PANURGO servo, ESSANDRO.
PANURGO. Veggio Essandro di mala voglia. Padron caro, che cosa avete?
ESSANDRO. Oimè, son morto!
PANURGO. Cattivo principio! cada questo augurio sovra chi ci vuol male.
ESSANDRO. È pur caduto sovra di me, ché non è sí misero stato col quale non cambiassi il mio.
PANURGO. Sète forse stato discoverto per maschio?
ESSANDRO. Peggio.
PANURGO. Il vecchio vi ha cacciato di casa?
ESSANDRO. Peggio.
PANURGO. Che cosa vi può accader peggio di questa? Avete confidato in me maggiori secreti, potrete confidar ancor questo.
ESSANDRO. Ho adesso quell'istesso animo, che ho avuto per lo passato, di fidarmi nella tua fede; né mi parrebbe aver compita felicitá, se non ne facesse a te parte.
PANURGO. Dite, ché forse ci troveremo rimedio.
ESSANDRO. Gerasto…
PANURGO. Che cosa Gerasto?
ESSANDRO…. ha pur…
PANURGO. Che cosa ave?
ESSANDRO…. dato…
PANURGO. Bastonate a voi, forse?
ESSANDRO. Volesselo Iddio!
PANURGO. Che dunque ha dato?
ESSANDRO…. marito a Cleria mia. Ecco venuto quel giorno che ho temuto e portato tre anni attraversato nel core! ecco la separazione e il fine di nostri amori! Cesseranno i ragionamenti, i baci e la dolcissima conversazione!
PANURGO. Non piangete.
ESSANDRO. La fiamma è cosí ardente nel petto che, se non avessi queste lacrime, abbruggiarebbe il cervello. Ma perché non debbo io piangere? che consolazione arò piú in questa vita? deh, perché non la lascio? perché non m'uccido per disperato?
PANURGO. Padrone, ricordatevi che la disperazione è ruina delle speranze; e il ricorrere che si fa piú tosto alle lacrime che a' rimedi, è di persona vile e che non vuole che i desidèri si conduchino a fine. Fa' vela quanto tu vuoi, ché con vento di sospiri mai si condusse nave in porto. Bisogna audacia contro la fortuna. Un buono animo ne' mali è un mezzo male. Non vi perdete d'animo!
ESSANDRO. L'animo non è possibile che piú lo perda.
PANURGO. Perché?
ESSANDRO. Perché è giá perso.
PANURGO. Richiamatelo a voi.
ESSANDRO. È gito in essiglio, va vagando troppo lontano.
PANURGO. Ed è possibile che siate cosí povero di partiti che non sappiate trovar rimedio al vostro male?
ESSANDRO. Se non ho l'animo meco, come posso trovarlo?
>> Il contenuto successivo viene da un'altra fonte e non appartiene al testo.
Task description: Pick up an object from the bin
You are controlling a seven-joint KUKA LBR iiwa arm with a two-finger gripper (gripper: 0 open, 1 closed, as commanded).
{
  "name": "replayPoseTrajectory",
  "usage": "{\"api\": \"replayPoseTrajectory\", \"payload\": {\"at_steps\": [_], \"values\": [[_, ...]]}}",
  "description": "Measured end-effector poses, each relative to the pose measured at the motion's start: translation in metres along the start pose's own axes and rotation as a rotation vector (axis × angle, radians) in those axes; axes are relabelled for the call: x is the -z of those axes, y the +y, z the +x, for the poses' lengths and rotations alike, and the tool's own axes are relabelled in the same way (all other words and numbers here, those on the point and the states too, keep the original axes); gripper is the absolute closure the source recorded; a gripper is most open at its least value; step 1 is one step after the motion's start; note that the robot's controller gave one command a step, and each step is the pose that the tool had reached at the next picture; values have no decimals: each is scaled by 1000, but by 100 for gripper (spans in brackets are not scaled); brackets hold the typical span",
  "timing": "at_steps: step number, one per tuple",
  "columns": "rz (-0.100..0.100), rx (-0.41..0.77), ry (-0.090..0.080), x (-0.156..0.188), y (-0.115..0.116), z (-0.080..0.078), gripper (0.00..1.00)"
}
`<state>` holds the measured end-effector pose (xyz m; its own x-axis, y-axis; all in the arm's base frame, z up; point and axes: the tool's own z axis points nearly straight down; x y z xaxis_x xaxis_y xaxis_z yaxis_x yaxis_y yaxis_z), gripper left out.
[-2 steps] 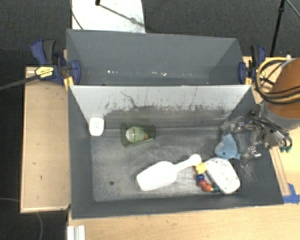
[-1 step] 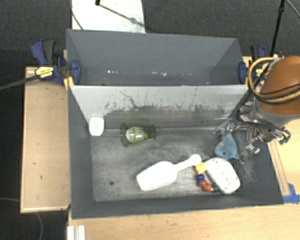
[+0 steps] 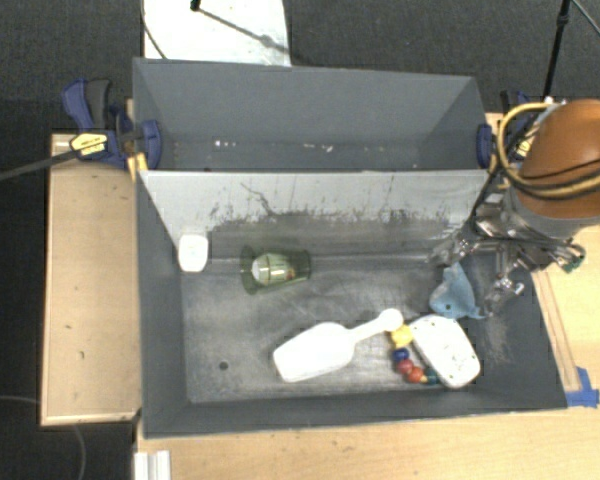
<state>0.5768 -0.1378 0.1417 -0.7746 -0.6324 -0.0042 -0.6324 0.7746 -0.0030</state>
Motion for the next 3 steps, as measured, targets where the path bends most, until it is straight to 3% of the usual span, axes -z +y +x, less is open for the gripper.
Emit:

PANURGO. Orsú, lasciate che ritiri me stesso un poco in consiglio secreto; suoni il tamburro e chiami sotto l'insegna le trappole, gl'inganni, le finzioni, le furfantarie; facci la rassegna e metta l'essercito in rassetto, accioché diamo l'assalto a questo vecchio e lo poniamo in tanti travagli che a suo dispetto lo facciamo cadere.
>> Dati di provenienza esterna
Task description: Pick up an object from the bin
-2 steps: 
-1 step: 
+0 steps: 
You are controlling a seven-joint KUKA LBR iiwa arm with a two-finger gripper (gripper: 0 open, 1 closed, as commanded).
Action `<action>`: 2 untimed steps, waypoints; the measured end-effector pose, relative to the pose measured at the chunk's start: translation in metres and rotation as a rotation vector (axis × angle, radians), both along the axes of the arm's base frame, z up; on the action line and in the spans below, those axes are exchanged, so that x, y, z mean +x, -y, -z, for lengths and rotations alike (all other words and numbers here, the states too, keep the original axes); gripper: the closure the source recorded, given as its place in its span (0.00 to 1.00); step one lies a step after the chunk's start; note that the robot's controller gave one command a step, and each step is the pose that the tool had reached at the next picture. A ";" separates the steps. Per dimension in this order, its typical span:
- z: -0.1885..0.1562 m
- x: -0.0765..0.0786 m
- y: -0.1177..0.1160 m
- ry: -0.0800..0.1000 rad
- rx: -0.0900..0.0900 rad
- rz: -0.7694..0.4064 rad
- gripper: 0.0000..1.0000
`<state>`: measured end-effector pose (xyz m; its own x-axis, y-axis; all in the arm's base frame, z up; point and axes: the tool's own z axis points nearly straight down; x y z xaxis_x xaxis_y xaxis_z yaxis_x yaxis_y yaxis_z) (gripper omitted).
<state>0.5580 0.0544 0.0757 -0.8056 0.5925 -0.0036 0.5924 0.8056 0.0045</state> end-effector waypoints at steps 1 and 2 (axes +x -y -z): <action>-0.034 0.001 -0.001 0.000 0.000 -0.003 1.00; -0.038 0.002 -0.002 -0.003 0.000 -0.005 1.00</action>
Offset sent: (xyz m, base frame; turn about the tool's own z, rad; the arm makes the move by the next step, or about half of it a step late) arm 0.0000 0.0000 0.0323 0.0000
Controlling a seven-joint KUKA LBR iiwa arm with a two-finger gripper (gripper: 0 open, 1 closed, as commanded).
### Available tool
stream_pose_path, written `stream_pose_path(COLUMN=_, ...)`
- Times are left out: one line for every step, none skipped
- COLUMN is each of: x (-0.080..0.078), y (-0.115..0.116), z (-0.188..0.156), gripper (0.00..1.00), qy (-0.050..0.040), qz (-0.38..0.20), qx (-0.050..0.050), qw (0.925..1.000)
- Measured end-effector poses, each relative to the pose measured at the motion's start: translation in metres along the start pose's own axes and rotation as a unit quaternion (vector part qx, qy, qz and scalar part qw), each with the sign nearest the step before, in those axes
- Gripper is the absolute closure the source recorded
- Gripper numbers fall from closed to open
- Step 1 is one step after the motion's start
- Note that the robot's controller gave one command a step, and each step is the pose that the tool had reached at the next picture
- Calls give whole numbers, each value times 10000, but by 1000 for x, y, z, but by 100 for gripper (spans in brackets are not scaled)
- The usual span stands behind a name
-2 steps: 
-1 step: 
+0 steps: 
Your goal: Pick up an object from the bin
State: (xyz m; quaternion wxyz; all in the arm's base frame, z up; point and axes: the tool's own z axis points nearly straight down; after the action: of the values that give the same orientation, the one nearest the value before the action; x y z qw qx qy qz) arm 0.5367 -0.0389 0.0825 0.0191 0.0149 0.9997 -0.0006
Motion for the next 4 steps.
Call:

ESSANDRO. So che, disponendoti d'aiutarmi, posso promettermi dal tuo ingegno quanto desidero.
PANURGO. Pensi che sieno finite le stampe di quei Davi e Sosi e di quei Pseudoli delle antiche comedie? Or stammi di buona voglia.
ESSANDRO. Andiamo a casa tua, che vo' vestirmi da maschio, ché oggi la vo' finir con Cleria: tentar prima l'animo suo e palesarle il tutto, poi seguane quel che si voglia.
PANURGO. Andiamo, per la strada voi mi narrerete il successo, e pigliaremo qualche partito a disturbar questo matrimonio.